Carregar, Conviver

Carregar, Conviver

Já se passou um bom tempo desde aquele dia. Mas, por mais que o tempo corra, ele ainda não saiu da minha cabeça. Nem por um segundo. E, sendo sincera, seria absurdo se saísse. Que tipo de pessoa faz o que eu fiz e simplesmente deita a cabeça no travesseiro como se nada tivesse acontecido, fecha os olhos e adormece em paz?

Não sou essa pessoa. Nunca fui.

Eu sei, racionalmente eu sei, que ficar remoendo ou me martirizando agora não muda nada. O que foi feito está feito. Não dá pra desfazer, não dá pra voltar atrás, e muito menos fingir que nada aconteceu. E se existe uma coisa que entendi com essa escolha que fiz, é que não existe mais espaço pra rendição.

E, sendo sincera com você, filha?
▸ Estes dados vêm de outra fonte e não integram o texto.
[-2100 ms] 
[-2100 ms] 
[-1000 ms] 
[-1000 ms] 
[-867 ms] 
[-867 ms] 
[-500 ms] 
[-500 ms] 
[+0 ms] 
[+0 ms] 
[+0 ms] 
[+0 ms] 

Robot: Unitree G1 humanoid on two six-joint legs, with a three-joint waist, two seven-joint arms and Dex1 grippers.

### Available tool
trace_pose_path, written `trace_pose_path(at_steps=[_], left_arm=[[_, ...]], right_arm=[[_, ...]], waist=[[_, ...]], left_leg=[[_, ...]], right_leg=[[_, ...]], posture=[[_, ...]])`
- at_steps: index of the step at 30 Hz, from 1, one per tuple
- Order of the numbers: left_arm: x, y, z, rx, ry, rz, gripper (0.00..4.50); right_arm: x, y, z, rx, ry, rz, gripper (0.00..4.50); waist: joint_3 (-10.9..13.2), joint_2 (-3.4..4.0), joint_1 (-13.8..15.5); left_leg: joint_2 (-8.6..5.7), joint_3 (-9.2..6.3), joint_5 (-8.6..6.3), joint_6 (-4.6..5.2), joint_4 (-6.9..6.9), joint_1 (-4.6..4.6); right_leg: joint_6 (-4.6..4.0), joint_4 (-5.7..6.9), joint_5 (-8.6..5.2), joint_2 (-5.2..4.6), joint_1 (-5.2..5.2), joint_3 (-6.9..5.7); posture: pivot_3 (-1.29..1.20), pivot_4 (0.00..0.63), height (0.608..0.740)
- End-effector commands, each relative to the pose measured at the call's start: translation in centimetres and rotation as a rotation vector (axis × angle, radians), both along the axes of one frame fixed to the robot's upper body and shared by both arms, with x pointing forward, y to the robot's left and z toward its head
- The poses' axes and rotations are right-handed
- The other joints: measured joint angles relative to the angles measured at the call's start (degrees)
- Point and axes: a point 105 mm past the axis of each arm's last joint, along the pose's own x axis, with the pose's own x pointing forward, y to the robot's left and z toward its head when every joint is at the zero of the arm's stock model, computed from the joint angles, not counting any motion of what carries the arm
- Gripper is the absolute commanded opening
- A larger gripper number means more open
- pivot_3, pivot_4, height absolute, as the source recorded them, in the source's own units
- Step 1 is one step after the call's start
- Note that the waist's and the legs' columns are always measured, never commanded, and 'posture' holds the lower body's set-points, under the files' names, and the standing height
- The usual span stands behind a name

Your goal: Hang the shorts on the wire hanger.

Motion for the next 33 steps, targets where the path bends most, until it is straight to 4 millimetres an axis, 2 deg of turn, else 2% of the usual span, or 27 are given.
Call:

Depois daquilo, não sei se procuro alguma.

Olha pra mim agora.

Aposto que, se você estivesse me vendo nesse exato momento, me diria alguma coisa bem do seu jeito. Algo entre o desprezo e a frustração. Um "vai se foder" atravessando meu rosto sem hesitar — cortante e merecido. E sabe de uma coisa? Eu aceitaria. De cabeça baixa. Porque você teria toda razão.

Eu te abandonei quando você mais precisava. E agora, me transformei numa... bem, tecnicamente, numa assassina.

Se antes eu já te decepcionei com a minha ausência, agora sei que a próxima decepção será ainda mais brutal, quando você souber a verdade. Quando eles souberem. E eu? Eu estarei aqui, lidando com o peso disso tudo. Tentando manter a cabeça erguida num mundo que eu mesma sacudi com as próprias mãos.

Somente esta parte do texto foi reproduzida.